If we encounter contracts/programs that take too long to compile, the first step is to pinpoint what is causing the long compilation times.

If we find that a particular libfunc is taking too much time to compile/optimize, we should consider moving that libfunc to the runtime. First, we need to check if it would give any improvements at all. To do this, we can "fake" a runtime call to trick the compiler into thinking that a particular libfunc is implemented externally. If we just "delete" the libfunc implementation, we may allow the compiler to optimize a lot of instructions away. This would hide the actual problem.

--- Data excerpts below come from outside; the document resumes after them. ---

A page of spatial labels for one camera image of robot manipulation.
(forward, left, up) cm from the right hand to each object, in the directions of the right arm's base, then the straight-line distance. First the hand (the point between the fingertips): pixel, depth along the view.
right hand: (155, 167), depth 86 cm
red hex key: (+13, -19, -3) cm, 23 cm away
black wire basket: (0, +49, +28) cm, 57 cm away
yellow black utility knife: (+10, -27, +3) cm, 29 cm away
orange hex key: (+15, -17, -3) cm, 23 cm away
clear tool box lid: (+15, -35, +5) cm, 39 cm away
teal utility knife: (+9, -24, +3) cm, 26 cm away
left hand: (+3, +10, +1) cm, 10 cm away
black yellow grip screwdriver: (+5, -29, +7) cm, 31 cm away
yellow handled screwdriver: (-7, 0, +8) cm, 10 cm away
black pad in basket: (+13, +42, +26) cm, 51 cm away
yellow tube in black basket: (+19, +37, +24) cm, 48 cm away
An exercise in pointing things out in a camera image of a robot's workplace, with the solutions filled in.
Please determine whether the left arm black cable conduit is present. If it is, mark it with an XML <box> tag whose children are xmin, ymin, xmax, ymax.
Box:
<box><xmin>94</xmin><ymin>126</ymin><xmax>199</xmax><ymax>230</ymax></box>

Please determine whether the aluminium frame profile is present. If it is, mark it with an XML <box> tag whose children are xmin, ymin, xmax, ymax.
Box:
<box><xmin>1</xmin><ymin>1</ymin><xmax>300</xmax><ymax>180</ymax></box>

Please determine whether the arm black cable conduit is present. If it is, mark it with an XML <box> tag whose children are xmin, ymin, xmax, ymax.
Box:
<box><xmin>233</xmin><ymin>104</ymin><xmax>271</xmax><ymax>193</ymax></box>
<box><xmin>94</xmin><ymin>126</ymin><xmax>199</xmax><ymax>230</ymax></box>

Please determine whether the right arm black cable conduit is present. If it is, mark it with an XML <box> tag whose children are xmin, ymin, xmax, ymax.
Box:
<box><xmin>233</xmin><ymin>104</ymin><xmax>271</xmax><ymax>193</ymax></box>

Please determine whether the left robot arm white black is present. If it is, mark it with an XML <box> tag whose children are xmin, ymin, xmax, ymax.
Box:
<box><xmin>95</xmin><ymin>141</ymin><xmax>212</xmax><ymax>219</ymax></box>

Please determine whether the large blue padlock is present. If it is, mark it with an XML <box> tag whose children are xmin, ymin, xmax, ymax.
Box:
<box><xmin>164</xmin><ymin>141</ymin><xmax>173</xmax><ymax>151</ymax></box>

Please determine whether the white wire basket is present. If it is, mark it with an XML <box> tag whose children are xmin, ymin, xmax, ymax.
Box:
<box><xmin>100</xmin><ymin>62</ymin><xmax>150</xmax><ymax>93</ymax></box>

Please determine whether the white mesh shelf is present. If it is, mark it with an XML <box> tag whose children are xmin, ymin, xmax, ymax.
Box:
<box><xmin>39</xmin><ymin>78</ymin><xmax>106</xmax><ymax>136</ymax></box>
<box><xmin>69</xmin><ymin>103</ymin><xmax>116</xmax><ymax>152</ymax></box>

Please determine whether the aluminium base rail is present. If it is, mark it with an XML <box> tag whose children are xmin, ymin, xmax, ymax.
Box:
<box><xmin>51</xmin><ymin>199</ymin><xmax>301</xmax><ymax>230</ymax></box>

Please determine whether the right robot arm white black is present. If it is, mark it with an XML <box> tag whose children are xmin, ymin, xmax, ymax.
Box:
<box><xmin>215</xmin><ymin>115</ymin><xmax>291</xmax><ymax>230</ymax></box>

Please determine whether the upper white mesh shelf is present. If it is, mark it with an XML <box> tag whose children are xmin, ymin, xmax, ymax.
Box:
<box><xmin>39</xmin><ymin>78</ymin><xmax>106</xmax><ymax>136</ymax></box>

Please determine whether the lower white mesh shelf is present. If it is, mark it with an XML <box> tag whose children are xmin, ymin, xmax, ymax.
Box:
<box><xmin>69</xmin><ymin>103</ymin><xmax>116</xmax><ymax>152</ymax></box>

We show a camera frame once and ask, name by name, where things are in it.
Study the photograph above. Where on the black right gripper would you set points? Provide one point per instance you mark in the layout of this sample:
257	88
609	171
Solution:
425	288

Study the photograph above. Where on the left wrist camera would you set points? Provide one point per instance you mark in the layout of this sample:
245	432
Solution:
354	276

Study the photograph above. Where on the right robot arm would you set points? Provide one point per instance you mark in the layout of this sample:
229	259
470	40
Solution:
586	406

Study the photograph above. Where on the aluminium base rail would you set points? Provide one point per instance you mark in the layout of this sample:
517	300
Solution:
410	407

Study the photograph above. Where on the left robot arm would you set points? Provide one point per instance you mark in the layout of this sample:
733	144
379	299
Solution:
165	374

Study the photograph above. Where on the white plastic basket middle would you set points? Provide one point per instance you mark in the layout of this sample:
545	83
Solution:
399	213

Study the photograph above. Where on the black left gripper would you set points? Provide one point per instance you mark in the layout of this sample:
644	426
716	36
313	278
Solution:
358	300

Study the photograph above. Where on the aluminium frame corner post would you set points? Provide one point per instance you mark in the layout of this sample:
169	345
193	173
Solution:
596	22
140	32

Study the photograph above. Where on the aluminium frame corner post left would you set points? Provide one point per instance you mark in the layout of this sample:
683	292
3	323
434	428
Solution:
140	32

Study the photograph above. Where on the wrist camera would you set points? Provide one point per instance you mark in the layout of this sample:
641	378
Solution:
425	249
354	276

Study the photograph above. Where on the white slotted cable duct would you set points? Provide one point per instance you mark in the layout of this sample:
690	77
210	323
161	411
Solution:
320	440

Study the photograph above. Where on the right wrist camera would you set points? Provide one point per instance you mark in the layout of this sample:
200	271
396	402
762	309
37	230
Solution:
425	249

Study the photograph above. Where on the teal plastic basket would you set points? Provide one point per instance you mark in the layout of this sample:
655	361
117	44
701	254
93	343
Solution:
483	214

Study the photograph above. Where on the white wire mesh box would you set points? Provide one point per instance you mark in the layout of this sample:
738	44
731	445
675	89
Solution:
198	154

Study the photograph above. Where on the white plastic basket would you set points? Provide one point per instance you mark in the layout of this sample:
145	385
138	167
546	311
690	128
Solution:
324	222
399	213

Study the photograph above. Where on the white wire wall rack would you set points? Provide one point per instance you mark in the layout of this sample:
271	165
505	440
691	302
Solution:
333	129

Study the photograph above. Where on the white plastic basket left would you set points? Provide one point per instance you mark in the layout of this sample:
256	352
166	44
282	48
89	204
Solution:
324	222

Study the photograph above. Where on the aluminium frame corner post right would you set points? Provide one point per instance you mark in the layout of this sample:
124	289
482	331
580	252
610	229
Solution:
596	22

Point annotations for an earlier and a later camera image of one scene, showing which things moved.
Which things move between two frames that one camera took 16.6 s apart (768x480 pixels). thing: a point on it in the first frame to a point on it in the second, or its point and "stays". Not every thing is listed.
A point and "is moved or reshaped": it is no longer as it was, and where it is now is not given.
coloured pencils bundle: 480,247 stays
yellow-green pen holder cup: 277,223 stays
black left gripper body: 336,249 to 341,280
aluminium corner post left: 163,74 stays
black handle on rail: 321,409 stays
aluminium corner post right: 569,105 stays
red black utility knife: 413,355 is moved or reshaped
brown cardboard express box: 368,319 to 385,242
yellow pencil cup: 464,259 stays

For details on how to do this, see the debugging functions `build_mock_runtime_call` and `build_mock_libfunc`. The latter is fully generic, and can be used as a replacement for any libfunc implementation.

For example, to check if the `eval_circuit` libfunc is taking too much time to compile, just replace this:
```rust,ignore
// at src/libfuncs/circuit.rs
CircuitConcreteLibfunc::Eval(info) => {
    build_eval(context, registry, entry, location, helper, metadata, info)
}
```
With this:
```rust,ignore
CircuitConcreteLibfunc::Eval(info) => {
    build_mock_libfunc(context, registry, entry, location, helper, metadata, info.signature())
}
```

Note that sometimes the problem is not a libfunc, but the actual types involved. In these cases mocking a libunc may not help, as doing so would have to operate with those complex types anyway (particularly, loading them from pointers).